Handling Whistleblower Cases Nationwide from Newport News, Virginia

Medtronic, a Minnesota-based medical device manufacturer, agreed last week to pay a $9.9 million to settle a False Claims Act suit filed by a former employee of the company. The suit (United States ex rel. Schroeder v. Medtronic, Inc., No. 2:09-cv-0279 WBS EJB (E.D. Cal.)) alleged that Medtronic was providing kickbacks and monetary bonuses to physicians who used the company’s pacemakers and defibrillators.

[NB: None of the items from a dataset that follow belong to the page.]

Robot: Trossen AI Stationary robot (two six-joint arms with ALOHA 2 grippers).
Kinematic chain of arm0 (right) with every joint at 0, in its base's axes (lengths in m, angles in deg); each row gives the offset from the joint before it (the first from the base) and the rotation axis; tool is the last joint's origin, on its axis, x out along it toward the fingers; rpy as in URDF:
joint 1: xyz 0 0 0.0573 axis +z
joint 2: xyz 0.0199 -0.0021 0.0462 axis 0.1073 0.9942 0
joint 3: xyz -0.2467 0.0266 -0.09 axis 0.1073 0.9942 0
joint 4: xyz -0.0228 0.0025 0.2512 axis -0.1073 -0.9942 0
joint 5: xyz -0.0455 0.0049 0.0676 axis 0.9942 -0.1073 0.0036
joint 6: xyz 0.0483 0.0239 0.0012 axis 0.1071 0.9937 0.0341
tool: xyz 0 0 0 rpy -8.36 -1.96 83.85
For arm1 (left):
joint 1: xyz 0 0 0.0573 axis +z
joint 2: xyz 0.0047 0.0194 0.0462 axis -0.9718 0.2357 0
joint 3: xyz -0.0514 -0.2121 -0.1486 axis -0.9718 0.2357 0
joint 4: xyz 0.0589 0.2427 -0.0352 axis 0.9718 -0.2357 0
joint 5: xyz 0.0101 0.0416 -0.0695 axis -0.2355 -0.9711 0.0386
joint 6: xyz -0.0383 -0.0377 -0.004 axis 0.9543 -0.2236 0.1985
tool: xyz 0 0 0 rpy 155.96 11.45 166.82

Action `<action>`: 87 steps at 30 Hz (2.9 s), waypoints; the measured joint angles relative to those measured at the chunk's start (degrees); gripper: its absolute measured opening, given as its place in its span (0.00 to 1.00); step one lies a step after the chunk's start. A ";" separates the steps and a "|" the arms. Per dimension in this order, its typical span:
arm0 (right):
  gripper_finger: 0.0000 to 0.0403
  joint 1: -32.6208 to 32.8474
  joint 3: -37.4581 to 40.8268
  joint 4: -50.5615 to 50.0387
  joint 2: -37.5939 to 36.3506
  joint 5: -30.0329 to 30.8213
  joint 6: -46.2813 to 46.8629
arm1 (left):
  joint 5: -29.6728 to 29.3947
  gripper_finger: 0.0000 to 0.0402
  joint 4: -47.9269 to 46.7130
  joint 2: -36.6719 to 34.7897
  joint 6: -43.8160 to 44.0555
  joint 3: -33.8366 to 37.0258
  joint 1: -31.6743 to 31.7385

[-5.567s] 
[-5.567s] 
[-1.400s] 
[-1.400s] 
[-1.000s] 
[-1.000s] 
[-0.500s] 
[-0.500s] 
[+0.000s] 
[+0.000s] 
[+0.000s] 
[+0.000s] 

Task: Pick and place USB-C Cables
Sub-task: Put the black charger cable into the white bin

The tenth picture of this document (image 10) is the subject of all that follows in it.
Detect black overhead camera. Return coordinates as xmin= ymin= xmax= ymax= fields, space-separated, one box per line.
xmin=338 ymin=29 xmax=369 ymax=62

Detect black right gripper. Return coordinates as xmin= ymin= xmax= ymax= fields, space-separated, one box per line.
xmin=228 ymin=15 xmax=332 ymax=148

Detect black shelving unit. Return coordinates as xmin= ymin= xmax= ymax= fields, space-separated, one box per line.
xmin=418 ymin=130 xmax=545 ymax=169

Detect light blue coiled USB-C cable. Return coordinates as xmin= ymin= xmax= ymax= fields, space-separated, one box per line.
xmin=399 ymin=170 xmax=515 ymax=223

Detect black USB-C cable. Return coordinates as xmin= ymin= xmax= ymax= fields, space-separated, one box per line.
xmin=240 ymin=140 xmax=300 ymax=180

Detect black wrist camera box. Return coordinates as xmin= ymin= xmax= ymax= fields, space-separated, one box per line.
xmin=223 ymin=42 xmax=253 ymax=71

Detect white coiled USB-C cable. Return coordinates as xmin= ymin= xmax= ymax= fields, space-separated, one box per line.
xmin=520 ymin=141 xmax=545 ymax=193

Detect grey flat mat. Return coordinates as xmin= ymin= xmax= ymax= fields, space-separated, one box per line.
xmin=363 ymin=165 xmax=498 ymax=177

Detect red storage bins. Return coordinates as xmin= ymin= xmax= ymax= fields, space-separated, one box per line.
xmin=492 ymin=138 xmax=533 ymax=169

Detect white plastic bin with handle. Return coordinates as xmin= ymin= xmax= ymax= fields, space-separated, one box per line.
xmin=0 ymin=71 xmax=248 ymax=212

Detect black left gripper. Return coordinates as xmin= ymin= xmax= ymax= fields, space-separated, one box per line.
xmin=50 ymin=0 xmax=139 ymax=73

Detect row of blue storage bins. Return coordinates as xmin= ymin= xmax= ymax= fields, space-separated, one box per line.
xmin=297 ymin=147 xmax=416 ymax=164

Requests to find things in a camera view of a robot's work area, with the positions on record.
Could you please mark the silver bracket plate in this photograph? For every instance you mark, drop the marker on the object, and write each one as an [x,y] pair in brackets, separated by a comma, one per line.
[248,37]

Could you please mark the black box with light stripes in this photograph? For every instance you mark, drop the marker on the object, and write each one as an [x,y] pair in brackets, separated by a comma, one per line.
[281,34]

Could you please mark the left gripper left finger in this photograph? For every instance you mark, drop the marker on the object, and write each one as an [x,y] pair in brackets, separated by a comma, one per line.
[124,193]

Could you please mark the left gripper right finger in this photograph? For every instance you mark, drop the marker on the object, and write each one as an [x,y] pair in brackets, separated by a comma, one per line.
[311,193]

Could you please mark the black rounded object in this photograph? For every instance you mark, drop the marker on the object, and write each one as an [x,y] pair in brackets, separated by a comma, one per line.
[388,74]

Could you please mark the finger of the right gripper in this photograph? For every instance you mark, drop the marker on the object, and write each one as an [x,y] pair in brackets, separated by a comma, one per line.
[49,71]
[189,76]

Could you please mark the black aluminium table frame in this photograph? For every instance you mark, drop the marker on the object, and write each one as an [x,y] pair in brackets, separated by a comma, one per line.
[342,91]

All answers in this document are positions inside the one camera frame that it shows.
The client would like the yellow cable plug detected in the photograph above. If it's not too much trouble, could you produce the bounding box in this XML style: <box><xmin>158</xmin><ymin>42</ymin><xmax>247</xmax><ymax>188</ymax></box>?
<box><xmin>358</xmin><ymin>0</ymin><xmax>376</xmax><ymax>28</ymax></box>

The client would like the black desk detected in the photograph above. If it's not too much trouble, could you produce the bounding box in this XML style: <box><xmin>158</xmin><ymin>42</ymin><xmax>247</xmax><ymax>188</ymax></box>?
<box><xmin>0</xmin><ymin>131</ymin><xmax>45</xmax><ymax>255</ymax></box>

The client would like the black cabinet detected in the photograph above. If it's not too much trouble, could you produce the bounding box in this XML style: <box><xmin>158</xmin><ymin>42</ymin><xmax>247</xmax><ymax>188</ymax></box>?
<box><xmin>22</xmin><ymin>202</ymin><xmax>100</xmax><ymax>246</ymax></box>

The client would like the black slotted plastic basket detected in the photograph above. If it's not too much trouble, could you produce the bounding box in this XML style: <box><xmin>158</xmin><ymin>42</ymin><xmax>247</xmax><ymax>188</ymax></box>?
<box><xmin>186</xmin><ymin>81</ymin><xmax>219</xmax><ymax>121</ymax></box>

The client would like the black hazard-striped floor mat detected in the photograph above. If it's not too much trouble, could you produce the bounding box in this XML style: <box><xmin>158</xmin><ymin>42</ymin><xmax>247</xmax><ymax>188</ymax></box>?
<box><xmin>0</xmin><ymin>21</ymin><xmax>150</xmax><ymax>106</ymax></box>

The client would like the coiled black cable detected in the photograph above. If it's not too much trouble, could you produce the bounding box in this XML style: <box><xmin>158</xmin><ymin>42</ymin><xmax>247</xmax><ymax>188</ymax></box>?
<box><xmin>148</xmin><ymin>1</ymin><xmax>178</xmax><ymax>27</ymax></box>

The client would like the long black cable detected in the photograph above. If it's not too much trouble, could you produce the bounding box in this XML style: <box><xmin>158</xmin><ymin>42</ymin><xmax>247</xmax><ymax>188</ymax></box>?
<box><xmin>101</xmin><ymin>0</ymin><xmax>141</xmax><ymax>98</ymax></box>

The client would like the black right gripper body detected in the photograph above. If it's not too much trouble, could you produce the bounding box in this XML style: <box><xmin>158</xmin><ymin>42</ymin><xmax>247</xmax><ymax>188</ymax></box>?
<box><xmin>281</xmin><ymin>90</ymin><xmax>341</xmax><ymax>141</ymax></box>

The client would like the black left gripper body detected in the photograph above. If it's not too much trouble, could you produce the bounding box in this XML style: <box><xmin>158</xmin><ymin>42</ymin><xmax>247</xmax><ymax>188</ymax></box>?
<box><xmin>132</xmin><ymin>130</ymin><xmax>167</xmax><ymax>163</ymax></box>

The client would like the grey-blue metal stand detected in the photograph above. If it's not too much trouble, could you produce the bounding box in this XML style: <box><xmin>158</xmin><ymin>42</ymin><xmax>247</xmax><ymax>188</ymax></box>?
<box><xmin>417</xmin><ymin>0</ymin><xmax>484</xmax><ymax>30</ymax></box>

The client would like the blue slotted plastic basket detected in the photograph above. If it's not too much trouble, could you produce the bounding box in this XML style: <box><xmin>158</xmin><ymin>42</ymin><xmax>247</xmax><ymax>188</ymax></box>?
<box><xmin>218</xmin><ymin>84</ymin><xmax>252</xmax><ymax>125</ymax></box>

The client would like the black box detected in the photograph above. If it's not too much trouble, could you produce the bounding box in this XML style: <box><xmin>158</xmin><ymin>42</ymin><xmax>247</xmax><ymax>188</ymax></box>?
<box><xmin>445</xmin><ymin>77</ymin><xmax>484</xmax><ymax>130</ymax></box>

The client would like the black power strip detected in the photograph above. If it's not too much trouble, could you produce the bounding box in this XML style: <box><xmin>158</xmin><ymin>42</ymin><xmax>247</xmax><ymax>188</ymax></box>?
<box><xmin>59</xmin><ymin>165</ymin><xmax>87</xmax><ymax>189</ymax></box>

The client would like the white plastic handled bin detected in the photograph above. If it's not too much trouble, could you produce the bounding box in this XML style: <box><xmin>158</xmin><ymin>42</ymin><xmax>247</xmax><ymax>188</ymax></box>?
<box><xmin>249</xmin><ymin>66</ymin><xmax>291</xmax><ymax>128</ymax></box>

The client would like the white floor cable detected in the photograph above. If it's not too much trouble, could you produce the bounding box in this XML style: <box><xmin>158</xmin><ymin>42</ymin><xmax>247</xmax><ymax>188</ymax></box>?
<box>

Relator Adolfo Schroeder, a former manager for the company, will receive $1.73 million from the settlement. Schroeder came forward in 2009 with allegations that the company was offering illegal incentives such as direct monetary payments, trips, and gifts to encourage physicians to use Medtronic devices, a violation of the FCA Kickback statute. Schroeder also alleged that the company offered grant money to physicians to encourage them to support the use of Medtronic pacemakers for patients with mild heart failure symptoms, a non-FDA approved use. This “off-label” use led to large and unnecessary Medicare and Medicaid payouts, violating the False Claims Act. The recently unsealed suit also includes information about other violations observed by Schroeder, such as sales representatives being given access to patient files in order to identify candidates for their products.

Last year, healthcare industry-based FCA settlements totaled $13 billion, more than double that of all other types of FCA claims combined. While Medtronic chose to settle out of court and maintains that the payout is not an admission of guilt, this suit is a clear indicator that FCA enforcement in the healthcare field is not slowing down any time soon. The Department of Justice’s choice to join Schroeder’s original suit suggests that enforcement of these types of FCA violations may be of high concern for the DOJ, and will continue to be a source for further qui tam suits.

Representatives from a number of federal agencies made statements regarding the settlement and the government’s continued dedication to stopping healthcare-based FCA violations. However, this case highlights the importance of the qui tam whistleblower to the government’s mission. Lacking the resources to discover all instances of healthcare fraud on their own, the government continues to rely on individuals with insight inside these companies to submit claims of fraudulent action.